◆ What you need to do
Starting with the line that contains "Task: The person" and stopping after the line that contains "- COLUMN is", copy the entries below exactly. Include nothing else.

◆ Provided material

■ ■ ■ ■

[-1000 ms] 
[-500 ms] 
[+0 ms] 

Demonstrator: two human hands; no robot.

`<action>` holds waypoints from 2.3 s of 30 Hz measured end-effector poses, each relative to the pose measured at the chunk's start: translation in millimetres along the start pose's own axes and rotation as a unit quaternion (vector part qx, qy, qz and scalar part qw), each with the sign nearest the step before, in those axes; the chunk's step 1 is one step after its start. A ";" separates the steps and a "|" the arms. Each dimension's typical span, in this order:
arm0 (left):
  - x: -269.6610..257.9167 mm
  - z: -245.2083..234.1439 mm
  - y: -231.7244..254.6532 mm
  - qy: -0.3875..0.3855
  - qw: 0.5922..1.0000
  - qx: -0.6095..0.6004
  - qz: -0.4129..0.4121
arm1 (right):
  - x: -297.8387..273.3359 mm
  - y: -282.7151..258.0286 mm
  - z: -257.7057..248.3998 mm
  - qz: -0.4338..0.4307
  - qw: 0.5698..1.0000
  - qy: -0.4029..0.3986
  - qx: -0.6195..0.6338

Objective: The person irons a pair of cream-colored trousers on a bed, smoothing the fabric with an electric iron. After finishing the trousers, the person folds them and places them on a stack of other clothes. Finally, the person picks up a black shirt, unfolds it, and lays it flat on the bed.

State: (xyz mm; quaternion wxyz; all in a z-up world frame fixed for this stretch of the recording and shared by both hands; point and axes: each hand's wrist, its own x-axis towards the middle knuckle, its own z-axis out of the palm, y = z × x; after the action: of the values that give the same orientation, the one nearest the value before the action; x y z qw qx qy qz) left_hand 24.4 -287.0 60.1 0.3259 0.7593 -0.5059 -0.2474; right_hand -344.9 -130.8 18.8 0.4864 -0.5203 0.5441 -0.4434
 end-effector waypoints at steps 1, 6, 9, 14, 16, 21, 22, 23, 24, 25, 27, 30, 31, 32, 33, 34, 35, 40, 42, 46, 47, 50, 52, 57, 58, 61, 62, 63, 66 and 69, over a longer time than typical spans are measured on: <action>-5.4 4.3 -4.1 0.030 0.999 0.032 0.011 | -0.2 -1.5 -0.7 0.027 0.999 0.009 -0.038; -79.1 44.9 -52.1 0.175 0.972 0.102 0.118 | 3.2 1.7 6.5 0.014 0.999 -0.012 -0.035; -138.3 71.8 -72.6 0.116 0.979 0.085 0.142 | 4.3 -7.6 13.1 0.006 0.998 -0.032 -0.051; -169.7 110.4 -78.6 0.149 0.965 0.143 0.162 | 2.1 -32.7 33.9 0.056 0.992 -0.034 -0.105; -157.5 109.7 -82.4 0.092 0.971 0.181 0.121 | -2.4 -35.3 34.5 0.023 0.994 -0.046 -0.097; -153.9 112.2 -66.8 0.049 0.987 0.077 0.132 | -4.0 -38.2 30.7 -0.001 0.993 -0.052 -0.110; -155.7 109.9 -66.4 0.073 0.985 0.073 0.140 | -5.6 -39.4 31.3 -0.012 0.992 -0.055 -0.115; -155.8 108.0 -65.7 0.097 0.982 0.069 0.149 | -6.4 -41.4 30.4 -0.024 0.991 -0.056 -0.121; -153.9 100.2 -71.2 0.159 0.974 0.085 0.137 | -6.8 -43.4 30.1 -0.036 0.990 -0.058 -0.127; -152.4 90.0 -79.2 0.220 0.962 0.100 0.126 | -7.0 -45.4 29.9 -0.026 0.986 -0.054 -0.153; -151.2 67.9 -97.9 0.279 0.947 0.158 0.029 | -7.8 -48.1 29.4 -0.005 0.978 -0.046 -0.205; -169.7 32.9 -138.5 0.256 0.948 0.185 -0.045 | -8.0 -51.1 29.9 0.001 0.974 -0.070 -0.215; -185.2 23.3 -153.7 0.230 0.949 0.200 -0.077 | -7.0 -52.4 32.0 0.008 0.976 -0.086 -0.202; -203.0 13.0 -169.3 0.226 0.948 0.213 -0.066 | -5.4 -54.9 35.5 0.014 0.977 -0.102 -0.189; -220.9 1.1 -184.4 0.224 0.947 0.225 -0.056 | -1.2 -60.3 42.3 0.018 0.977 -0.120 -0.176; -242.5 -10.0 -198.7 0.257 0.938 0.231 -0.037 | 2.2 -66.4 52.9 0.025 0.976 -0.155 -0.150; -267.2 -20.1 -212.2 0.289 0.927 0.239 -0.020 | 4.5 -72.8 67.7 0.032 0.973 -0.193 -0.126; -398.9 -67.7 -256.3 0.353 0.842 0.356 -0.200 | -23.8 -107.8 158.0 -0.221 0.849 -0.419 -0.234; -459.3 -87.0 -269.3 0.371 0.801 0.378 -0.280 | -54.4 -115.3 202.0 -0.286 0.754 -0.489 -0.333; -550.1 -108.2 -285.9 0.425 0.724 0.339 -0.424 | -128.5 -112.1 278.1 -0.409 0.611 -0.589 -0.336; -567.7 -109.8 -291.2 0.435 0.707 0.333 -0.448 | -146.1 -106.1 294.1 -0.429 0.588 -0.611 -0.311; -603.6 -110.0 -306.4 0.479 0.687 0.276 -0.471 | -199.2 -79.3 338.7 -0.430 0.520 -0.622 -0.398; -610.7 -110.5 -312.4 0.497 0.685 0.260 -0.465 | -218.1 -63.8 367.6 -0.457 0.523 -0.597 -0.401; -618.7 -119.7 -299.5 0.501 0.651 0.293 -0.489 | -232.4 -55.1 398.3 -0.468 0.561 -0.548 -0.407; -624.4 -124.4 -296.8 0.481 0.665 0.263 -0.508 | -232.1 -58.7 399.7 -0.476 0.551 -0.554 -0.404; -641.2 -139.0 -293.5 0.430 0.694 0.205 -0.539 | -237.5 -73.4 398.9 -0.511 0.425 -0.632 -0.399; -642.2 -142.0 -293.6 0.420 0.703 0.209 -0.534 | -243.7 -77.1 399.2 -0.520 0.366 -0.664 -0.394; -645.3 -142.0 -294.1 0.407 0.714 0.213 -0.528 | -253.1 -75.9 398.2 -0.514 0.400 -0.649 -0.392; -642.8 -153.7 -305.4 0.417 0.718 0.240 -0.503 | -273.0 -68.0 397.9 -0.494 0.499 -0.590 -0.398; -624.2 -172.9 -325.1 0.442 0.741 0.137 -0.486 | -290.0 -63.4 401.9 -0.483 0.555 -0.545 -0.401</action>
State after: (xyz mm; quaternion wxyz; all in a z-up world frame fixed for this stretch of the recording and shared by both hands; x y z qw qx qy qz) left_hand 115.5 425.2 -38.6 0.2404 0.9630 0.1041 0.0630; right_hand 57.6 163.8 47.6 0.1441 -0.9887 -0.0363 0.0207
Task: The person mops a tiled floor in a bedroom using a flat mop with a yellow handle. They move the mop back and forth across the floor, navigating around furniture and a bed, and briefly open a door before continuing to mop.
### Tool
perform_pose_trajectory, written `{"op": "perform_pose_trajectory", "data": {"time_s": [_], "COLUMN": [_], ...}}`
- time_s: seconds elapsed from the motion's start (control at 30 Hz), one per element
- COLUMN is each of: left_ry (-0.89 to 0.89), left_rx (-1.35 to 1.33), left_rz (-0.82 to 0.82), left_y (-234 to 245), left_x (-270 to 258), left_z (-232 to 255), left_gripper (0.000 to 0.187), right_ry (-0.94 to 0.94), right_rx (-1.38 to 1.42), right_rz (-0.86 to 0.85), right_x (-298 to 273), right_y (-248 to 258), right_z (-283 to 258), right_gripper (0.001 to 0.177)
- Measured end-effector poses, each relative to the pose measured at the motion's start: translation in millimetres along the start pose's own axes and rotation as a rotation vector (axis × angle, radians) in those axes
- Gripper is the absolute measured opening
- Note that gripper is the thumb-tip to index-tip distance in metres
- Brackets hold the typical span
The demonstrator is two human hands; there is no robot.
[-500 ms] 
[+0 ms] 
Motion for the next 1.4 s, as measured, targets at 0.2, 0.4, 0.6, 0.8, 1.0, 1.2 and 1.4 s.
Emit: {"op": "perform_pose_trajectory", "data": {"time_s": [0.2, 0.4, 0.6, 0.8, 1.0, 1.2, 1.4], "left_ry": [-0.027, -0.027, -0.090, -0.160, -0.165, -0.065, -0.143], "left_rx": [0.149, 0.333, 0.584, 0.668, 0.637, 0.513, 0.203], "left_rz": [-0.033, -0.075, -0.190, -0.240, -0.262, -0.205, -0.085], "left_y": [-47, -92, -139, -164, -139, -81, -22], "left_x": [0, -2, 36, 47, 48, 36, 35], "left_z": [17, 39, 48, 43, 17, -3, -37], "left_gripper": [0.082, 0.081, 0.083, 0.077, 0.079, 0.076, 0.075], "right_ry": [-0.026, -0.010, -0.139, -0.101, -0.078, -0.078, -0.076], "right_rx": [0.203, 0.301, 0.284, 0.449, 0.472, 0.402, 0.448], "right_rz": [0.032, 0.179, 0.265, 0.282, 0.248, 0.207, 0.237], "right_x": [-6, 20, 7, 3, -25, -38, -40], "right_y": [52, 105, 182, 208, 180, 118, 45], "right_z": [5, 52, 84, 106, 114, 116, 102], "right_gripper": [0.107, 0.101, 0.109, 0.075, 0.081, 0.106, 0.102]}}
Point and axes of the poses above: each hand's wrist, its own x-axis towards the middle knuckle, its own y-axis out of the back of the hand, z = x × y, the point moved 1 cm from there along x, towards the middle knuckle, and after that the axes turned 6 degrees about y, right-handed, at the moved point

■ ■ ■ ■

◆ Exercise result
Task: The person mops a tiled floor in a bedroom using a flat mop with a yellow handle. They move the mop back and forth across the floor, navigating around furniture and a bed, and briefly open a door before continuing to mop.
### Tool
perform_pose_trajectory, written `{"op": "perform_pose_trajectory", "data": {"time_s": [_], "COLUMN": [_], ...}}`
- time_s: seconds elapsed from the motion's start (control at 30 Hz), one per element
- COLUMN is each of: left_ry (-0.89 to 0.89), left_rx (-1.35 to 1.33), left_rz (-0.82 to 0.82), left_y (-234 to 245), left_x (-270 to 258), left_z (-232 to 255), left_gripper (0.000 to 0.187), right_ry (-0.94 to 0.94), right_rx (-1.38 to 1.42), right_rz (-0.86 to 0.85), right_x (-298 to 273), right_y (-248 to 258), right_z (-283 to 258), right_gripper (0.001 to 0.177)

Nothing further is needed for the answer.